I have known about this problem for years on the II exchange end.  If there is a resort that I have in mind, I simply put in the code, and it sometimes returns way more options, dates and sizes, than a generic all destinations with a wide date range.


----------



## capjak (Mar 26, 2018)

Yes I wanted everyone to realize this search function in Getaways (that is all I checked) is faulty.  It really upset me as I was searching last week when they had the $50 reduced getaways and could not get what I wanted so I was playing around and low and behold they are there when using the codes.


----------



## mdurette (Mar 27, 2018)

thanks capjak for the info - much appreciated!


----------



## Old Hickory (Mar 27, 2018)

VacationForever said:


> I have known about this problem for years on the II exchange end.  If there is a resort that I have in mind, I simply put in the code, and it sometimes returns way more options, dates and sizes, than a generic all destinations with a wide date range.

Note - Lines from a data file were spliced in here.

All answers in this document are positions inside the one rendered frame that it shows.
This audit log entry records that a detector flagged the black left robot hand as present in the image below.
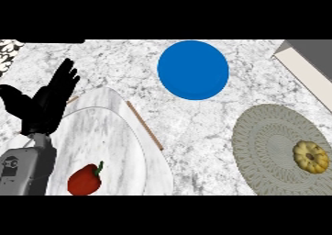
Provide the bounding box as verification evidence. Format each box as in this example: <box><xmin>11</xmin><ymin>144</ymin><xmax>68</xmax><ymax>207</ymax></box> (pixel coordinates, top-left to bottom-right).
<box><xmin>0</xmin><ymin>58</ymin><xmax>82</xmax><ymax>137</ymax></box>

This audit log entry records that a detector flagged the white marble tiered shelf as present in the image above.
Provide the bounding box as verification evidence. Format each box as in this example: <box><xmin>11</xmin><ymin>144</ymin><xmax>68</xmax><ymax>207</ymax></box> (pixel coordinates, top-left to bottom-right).
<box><xmin>0</xmin><ymin>87</ymin><xmax>174</xmax><ymax>196</ymax></box>

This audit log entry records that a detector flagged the grey round woven placemat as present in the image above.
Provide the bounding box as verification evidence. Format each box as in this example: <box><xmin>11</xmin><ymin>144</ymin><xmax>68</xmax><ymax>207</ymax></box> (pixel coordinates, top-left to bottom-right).
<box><xmin>231</xmin><ymin>104</ymin><xmax>332</xmax><ymax>196</ymax></box>

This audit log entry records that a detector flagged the yellow ribbed tomato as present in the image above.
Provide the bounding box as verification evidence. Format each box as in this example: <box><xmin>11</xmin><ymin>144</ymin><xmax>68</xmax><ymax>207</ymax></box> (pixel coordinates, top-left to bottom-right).
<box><xmin>292</xmin><ymin>140</ymin><xmax>332</xmax><ymax>174</ymax></box>

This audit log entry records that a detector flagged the black and white patterned panel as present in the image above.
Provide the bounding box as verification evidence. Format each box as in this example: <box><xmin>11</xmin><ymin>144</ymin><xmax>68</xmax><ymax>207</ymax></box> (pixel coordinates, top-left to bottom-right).
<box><xmin>0</xmin><ymin>39</ymin><xmax>26</xmax><ymax>90</ymax></box>

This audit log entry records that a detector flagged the red bell pepper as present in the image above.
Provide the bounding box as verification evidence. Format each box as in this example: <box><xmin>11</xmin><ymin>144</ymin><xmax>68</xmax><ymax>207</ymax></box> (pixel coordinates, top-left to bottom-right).
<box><xmin>67</xmin><ymin>161</ymin><xmax>107</xmax><ymax>196</ymax></box>

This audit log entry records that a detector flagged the blue round plate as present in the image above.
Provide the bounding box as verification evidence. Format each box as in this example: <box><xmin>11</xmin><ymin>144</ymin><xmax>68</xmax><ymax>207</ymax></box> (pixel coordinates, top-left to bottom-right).
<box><xmin>157</xmin><ymin>39</ymin><xmax>231</xmax><ymax>101</ymax></box>

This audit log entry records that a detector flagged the grey and cream cabinet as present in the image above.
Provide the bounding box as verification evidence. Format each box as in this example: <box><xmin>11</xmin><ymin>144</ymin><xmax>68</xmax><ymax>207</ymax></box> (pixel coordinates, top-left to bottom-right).
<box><xmin>272</xmin><ymin>39</ymin><xmax>332</xmax><ymax>120</ymax></box>

Well, this is why I love the TUG forum.   I've not always paid attention to how I search the database....but now I will.


----------



## castleo (Mar 31, 2018)

capjak said:


> When I search for getaways using all destinations and than go to look at Orlando inventory for Marriott resorts I only get a few.  No Grande Vista, No Lakeshore reserve.
> 
> However if I use the codes and search via resort I get all the Marriotts??
> HPS, MA1, MAO, MAW, MBP, MBY, MC1, MCP, MCU, MCV, MDO, MDS, MEM, MEV, MFC, MFL, MFV, MG1, MG3, MG5, MGA, MGC, MGK, MGO, MGQ ,MGR, MGV, MH2, MHB, MHG, MHH, MHI, MHO, MHZ, MIP, MK1, MKB, MKI, MKO, MKW, MLE, MM1, MMB, MMC, MMI, MML, MMO, MMS, MNY, MOI, MOU, MOW, MP1, MPB, MPD, MPP, MPU, MQB, MR2, MRD, MRP, MS1, MSE, MSF, MSK, MSN, MSP, MSQ, MSU, MSW, MUZ, MVB, MVD, MVF, MVL, MVO, MVS, MWF, MZ2, MZC, NCV, RMX, SYA
> ...





Old Hickory said:


> Well, this is why I love the TUG forum.   I've not always paid attention to how I search the database....but now I will.


Iwonder


capjak said:


> When I search for getaways using all destinations and than go to look at Orlando inventory for Marriott resorts I only get a few.  No Grande Vista, No Lakeshore reserve.
> 
> However if I use the codes and search via resort I get all the Marriotts??
> HPS, MA1, MAO, MAW, MBP, MBY, MC1, MCP, MCU, MCV, MDO, MDS, MEM, MEV, MFC, MFL, MFV, MG1, MG3, MG5, MGA, MGC, MGK, MGO, MGQ ,MGR, MGV, MH2, MHB, MHG, MHH, MHI, MHO, MHZ, MIP, MK1, MKB, MKI, MKO, MKW, MLE, MM1, MMB, MMC, MMI, MML, MMO, MMS, MNY, MOI, MOU, MOW, MP1, MPB, MPD, MPP, MPU, MQB, MR2, MRD, MRP, MS1, MSE, MSF, MSK, MSN, MSP, MSQ, MSU, MSW, MUZ, MVB, MVD, MVF, MVL, MVO, MVS, MWF, MZ2, MZC, NCV, RMX, SYA
> ...


----------



## castleo (Mar 31, 2018)

That is very interesting and informative.  I wonder if that would work on searches at other sites like RCI?


----------



## Theiggy (Mar 31, 2018)

I found the same issues. I found a Marriott Aruba Surf Club getaway going directly to the Resort by searching directory, and clicking on getaway. But then I went to search getaways by location- Aruba, and nothing came up! Also if you put in all Marriott codes I don’t think you get all inventory of Marriott getaways. I think it’s too many. Try breaking them up into 2-3 searches. Their system is definitely crappy and in need of help!


----------



## Theiggy (Mar 31, 2018)

Oh, and thank you to OP for postimg codes- super helpful to me!


----------



## quikitikit (Apr 1, 2018)

Theiggy said:


> Oh, and thank you to OP for postimg codes- super helpful to me!



Where are these codes?


----------



## Fasttr (Apr 1, 2018)

quikitikit said:


> Where are these codes?


See first post above.


----------



## quikitikit (Apr 1, 2018)

Fasttr said:


> See first post above.



Thanks!  Post was not from OP.  So I thought it was somewhere else.


----------



## Theiggy (Apr 1, 2018)

quikitikit said:


> Where are these codes?


The original poster listed all the Marriott Resort codes in her original post on this thread. You can copy and paste them in to the search in getaways by Resort code.


----------



## quikitikit (Apr 1, 2018)

Theiggy said:


> The original poster listed all the Marriott Resort codes in her original post on this thread. You can copy and paste them in to the search in getaways by Resort code.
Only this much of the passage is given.